**Exercise details:** All records below are to be set down precisely as written, excluding pictures.

**Source records:**
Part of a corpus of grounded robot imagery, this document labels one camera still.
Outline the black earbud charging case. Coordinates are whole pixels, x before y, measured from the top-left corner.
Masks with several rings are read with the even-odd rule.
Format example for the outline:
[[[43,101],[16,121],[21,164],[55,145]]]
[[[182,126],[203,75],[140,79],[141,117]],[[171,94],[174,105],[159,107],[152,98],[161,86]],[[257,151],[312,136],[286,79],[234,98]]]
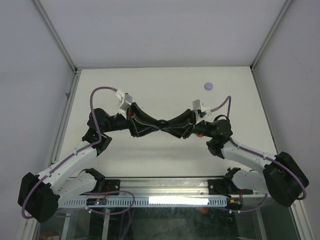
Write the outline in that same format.
[[[168,122],[166,120],[160,119],[157,121],[157,127],[160,129],[166,128],[168,126]]]

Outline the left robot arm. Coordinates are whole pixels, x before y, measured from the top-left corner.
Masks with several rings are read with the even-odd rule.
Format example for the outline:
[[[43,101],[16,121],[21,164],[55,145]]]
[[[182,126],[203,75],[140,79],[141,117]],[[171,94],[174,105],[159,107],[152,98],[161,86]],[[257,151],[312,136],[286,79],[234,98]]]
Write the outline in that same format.
[[[66,156],[39,173],[29,172],[22,178],[17,202],[23,218],[44,223],[68,200],[107,190],[106,177],[85,166],[108,148],[112,141],[108,132],[129,130],[131,136],[142,137],[166,128],[168,122],[149,116],[131,103],[124,113],[116,115],[101,108],[92,109],[87,126],[87,132]]]

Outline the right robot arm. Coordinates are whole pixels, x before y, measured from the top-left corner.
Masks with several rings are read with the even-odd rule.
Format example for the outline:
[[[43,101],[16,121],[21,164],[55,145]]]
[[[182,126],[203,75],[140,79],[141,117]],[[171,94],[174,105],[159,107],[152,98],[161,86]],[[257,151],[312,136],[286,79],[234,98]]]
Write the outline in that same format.
[[[232,138],[231,123],[225,115],[212,122],[197,121],[196,116],[193,110],[187,110],[171,120],[160,120],[160,130],[183,139],[192,134],[208,137],[206,145],[213,156],[245,166],[246,169],[229,169],[224,175],[226,192],[234,194],[240,189],[260,192],[284,207],[307,197],[309,180],[290,154],[283,151],[269,154],[240,144]]]

**Output:**
Part of a corpus of grounded robot imagery, this document labels one camera still.
Outline the black earbud charging case. Coordinates are whole pixels, x before y, measured from the top-left corner.
Masks with several rings are read with the even-odd rule.
Format example for the outline:
[[[43,101],[16,121],[21,164],[55,145]]]
[[[182,126],[203,75],[140,79],[141,117]],[[171,94],[174,105],[159,107],[152,98],[161,86]],[[257,151],[312,136],[286,79],[234,98]]]
Write the outline in that same format.
[[[168,122],[166,120],[160,119],[157,121],[157,127],[160,129],[166,128],[168,126]]]

Outline the left robot arm. Coordinates are whole pixels, x before y, measured from the top-left corner.
Masks with several rings are read with the even-odd rule.
Format example for the outline:
[[[43,101],[16,121],[21,164],[55,145]]]
[[[182,126],[203,75],[140,79],[141,117]],[[171,94],[174,105],[159,107],[152,98],[161,86]],[[257,151],[312,136],[286,79],[234,98]]]
Write the outline in that same format.
[[[66,156],[39,173],[29,172],[22,178],[17,202],[23,218],[44,223],[68,200],[107,190],[106,177],[85,166],[108,148],[112,141],[108,132],[129,130],[131,136],[142,137],[166,128],[168,122],[149,116],[131,103],[124,113],[116,115],[101,108],[92,109],[87,126],[87,132]]]

Outline the right robot arm. Coordinates are whole pixels, x before y, measured from the top-left corner.
Masks with several rings are read with the even-odd rule.
Format example for the outline:
[[[43,101],[16,121],[21,164],[55,145]]]
[[[182,126],[203,75],[140,79],[141,117]],[[171,94],[174,105],[159,107],[152,98],[161,86]],[[257,151],[312,136],[286,79],[234,98]]]
Write the outline in that same format.
[[[232,138],[231,123],[225,115],[212,122],[197,121],[196,116],[193,110],[187,110],[171,120],[160,120],[160,130],[183,139],[192,134],[208,137],[206,145],[213,156],[245,166],[246,169],[229,169],[224,175],[226,192],[234,194],[240,189],[260,192],[284,207],[307,197],[309,180],[290,154],[283,151],[269,154],[240,144]]]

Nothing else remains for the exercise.